Значит, это она… та самая… разлучница…
Ну, Катька ей устроит веселую жизнь!
Спала Лиля плохо и уехала на работу очень рано. Интересно, сколько любовников, которые впервые уступили взаимной страсти, наутро размышляют, как себя вести?..
Она не представляла, как посмотрит в глаза Герману, она судила себя за каждое слово, которое сказала ему, – однако не могла сдержать счастливой улыбки при воспоминании о том, что между ними произошло.
Однако все сомнения развеялись, когда Герман вдруг вошел в ее кабинет, держа маленький аквариум с необыкновенно красивой золотой рыбкой.
– Между прочим, его тоже зовут Герман, – торжественно объявил он. – Познакомьтесь!

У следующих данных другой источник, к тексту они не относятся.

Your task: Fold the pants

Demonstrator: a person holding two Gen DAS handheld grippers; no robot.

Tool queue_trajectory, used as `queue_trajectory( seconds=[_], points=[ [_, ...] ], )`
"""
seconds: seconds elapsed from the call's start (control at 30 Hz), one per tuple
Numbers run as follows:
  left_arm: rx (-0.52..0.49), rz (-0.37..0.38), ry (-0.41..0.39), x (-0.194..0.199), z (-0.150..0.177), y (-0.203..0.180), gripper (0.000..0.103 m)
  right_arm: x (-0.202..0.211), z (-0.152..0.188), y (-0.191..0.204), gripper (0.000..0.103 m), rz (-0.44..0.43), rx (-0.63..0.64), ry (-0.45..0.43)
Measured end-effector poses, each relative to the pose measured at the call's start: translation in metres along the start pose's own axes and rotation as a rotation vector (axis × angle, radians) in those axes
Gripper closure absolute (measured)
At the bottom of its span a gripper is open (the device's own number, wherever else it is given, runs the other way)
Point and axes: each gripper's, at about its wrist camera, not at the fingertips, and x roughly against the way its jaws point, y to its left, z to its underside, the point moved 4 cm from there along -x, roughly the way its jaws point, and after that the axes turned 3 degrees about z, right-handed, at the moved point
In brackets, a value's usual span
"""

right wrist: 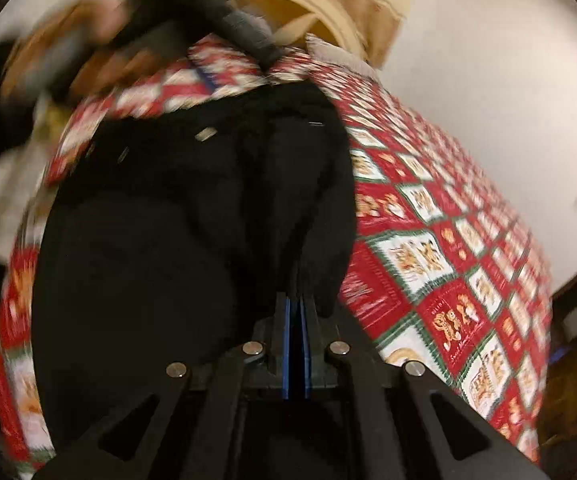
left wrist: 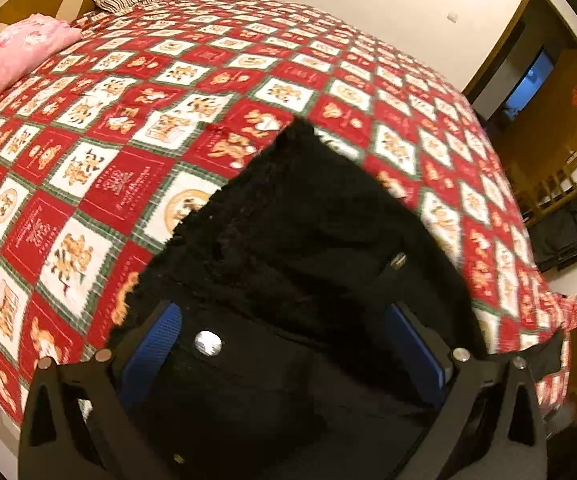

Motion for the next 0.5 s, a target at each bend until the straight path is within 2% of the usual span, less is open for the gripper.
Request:
queue_trajectory(
  seconds=[0.2, 0.33, 0.5],
  points=[
    [-0.037, -0.051, -0.013, 0.012, 0.006, -0.034, 0.000, -0.008, 0.019, 0.052, 0.099, 0.146, 0.210, 0.001],
    [-0.086, -0.205, 0.029, -0.013, 0.002, -0.051, 0.000, -0.003, 0.028, 0.072, 0.099, 0.221, 0.347, -0.041],
    [-0.069, -0.359, 0.101, -0.042, -0.003, -0.055, 0.000, -0.002, 0.040, 0.094, 0.099, 0.259, 0.450, -0.051]
  ],
)
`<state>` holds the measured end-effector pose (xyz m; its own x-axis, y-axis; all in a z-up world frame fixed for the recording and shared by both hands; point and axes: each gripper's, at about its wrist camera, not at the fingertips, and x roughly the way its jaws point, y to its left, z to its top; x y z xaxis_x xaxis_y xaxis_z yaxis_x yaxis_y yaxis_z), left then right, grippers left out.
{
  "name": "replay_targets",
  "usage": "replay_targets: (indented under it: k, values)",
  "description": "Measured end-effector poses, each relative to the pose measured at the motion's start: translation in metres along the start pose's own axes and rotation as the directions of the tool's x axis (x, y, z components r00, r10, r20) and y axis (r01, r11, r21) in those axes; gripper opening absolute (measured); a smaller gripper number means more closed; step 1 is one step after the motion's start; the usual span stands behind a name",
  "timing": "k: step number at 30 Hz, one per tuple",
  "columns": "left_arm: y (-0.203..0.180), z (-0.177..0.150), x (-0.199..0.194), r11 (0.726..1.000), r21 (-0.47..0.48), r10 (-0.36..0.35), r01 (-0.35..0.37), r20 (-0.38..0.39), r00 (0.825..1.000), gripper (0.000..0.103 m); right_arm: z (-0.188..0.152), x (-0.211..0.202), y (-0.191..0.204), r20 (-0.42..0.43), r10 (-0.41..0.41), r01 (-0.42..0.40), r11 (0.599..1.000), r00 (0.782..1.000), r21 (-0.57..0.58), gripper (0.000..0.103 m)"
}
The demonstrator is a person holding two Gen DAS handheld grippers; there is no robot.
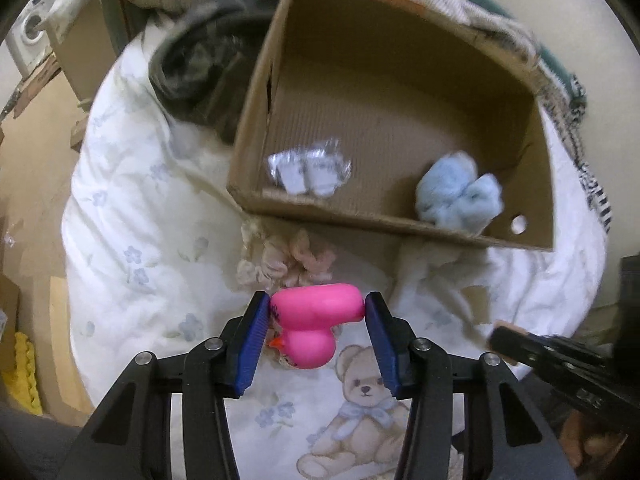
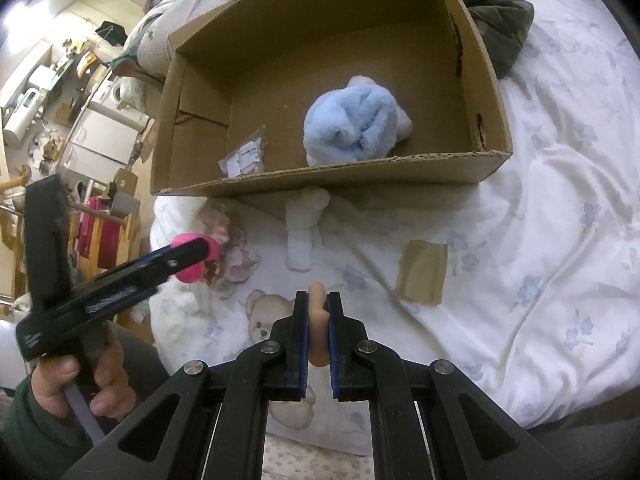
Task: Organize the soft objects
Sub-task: 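Grasp the pink rubber toy with the left tool while the right tool grasps the tan cylinder, then lower both held items into the box and open both tools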
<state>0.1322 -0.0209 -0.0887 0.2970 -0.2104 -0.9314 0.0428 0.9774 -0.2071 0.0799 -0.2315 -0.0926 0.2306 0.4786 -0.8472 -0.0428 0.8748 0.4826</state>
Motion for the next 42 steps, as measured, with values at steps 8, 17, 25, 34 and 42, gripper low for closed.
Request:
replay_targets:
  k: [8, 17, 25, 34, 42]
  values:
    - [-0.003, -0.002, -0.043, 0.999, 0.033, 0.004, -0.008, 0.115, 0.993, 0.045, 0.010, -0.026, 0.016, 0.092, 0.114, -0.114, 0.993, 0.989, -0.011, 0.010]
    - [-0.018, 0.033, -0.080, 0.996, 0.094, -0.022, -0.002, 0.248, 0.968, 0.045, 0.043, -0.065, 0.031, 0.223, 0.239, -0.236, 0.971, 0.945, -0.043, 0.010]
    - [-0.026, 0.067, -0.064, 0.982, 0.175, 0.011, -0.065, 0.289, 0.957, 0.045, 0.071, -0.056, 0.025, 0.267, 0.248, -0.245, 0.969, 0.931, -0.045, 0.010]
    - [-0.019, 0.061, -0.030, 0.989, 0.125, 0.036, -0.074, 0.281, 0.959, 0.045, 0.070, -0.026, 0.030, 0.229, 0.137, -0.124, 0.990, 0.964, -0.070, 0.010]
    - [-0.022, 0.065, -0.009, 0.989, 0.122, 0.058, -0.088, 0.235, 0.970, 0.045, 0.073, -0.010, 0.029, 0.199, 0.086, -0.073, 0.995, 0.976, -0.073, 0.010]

И, усевшись рядом с Лилей на тот же стул, пылко поцеловал ее в шею.
Все ее сомнения и угрызения совести вмиг нахлынули вновь!
– Герман, подожди… – Лиля вскочила. – Понимаешь, то, что произошло между нами, – для меня это совершенно несвойственно! Можно даже сказать – дико! В моей жизни был только один мужчина – мой муж.

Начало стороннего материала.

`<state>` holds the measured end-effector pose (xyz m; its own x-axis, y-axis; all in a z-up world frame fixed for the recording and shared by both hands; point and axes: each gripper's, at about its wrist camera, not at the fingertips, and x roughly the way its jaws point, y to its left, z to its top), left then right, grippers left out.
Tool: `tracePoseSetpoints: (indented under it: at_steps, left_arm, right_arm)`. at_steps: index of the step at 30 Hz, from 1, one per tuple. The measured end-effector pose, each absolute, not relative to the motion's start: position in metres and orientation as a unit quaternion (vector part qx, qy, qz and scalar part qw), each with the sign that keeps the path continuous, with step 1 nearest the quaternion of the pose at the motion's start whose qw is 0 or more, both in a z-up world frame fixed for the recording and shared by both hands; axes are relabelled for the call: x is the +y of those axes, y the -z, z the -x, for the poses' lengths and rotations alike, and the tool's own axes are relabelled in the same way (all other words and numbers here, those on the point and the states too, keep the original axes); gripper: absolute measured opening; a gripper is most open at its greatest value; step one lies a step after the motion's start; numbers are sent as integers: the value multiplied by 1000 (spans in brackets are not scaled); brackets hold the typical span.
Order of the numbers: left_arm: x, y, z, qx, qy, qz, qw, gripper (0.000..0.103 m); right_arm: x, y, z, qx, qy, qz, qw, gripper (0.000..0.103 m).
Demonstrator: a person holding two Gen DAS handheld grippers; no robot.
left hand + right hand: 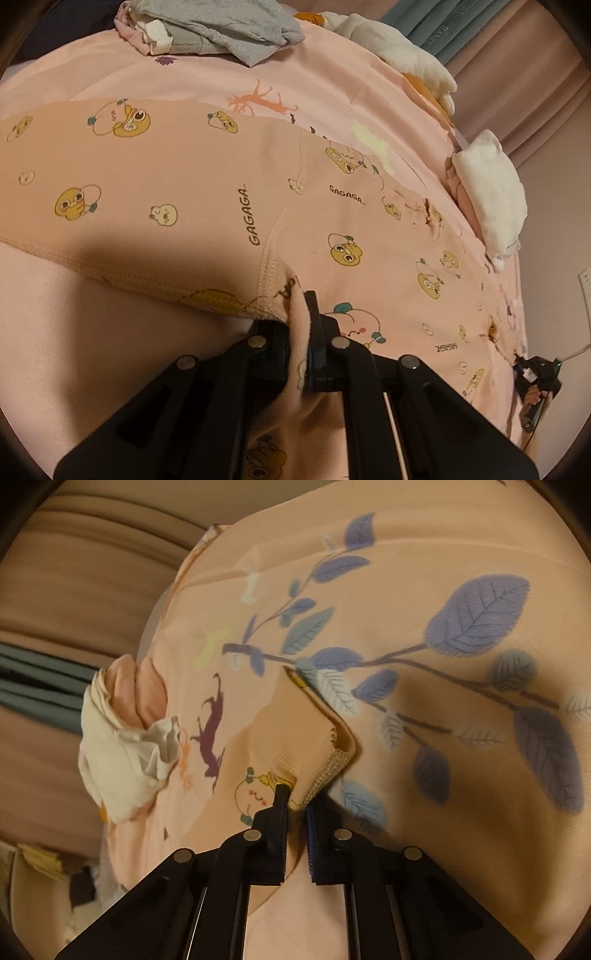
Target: Fold small clothes
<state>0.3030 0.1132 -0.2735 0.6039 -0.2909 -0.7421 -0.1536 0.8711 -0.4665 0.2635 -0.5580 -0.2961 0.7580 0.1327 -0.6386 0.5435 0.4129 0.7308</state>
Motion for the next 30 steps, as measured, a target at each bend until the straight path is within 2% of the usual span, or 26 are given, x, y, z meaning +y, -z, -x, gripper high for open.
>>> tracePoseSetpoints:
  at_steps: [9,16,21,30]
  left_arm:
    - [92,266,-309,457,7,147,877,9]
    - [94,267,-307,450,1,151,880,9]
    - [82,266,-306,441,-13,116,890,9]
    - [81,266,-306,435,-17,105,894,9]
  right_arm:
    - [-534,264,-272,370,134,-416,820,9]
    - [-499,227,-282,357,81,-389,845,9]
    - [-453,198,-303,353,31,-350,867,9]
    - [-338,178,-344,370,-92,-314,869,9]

Герман смотрел с затаенной улыбкой:
– Но ты же его не любишь…
– Нет. Но когда-то любила.
– А со мной? – жадно спросил Герман. – Что ты со мной испытала? Ведь тебе же было хорошо.
Лиля смотрела на него и чувствовала такую нежность к этому немолодому, дерзкому человеку, что слезы подступали к глазам.
Осторожно коснулась его черных седеющих кудрей.
– Я словно проснулась после долгого сна, – призналась она тихо. – Как будто мир вокруг стал другим.
– И я как будто заново родился! – сказал Герман и резко встал. – Я жить хочу, творить, играть хочу! Знаешь. Я принесу тебе новую пьесу. Автор замечательный! Ты его не знаешь. Фамилия его Морозов.
– Я знала когда-то одного Морозова, – слабо улыбнулась Лиля. – Сергея. Он жил у нас по соседству.
– А этого тоже зовут Сергей! – засмеялся Арефьев. – Вот так! Что ни рожа, то Сирожа!
Вдруг резко прижал ее к себе:
– Лиля… Я скучал без тебя.
– Не здесь! – Она испуганно отстранилась. – К тому же мне надо бежать. В управление культуры. Проводи меня, пожалуйста, до машины… Герман, – Лиля с порога обернулась к рыбке, – не скучай тут без меня, я скоро!
Около машины Арефьев приобнял ее за плечи, попытался поцеловать, но Лиля мягко отстранилась с обещающей, нежной и в то же время смущенной улыбкой – и уехала.
Герман смотрел вслед взглядом собственника – голодным мужским взглядом.
Они и не заметили, что за ними наблюдает высокий молодой человек с папкой в руках.
В папке лежала его пьеса, которую он нес завлиту театра.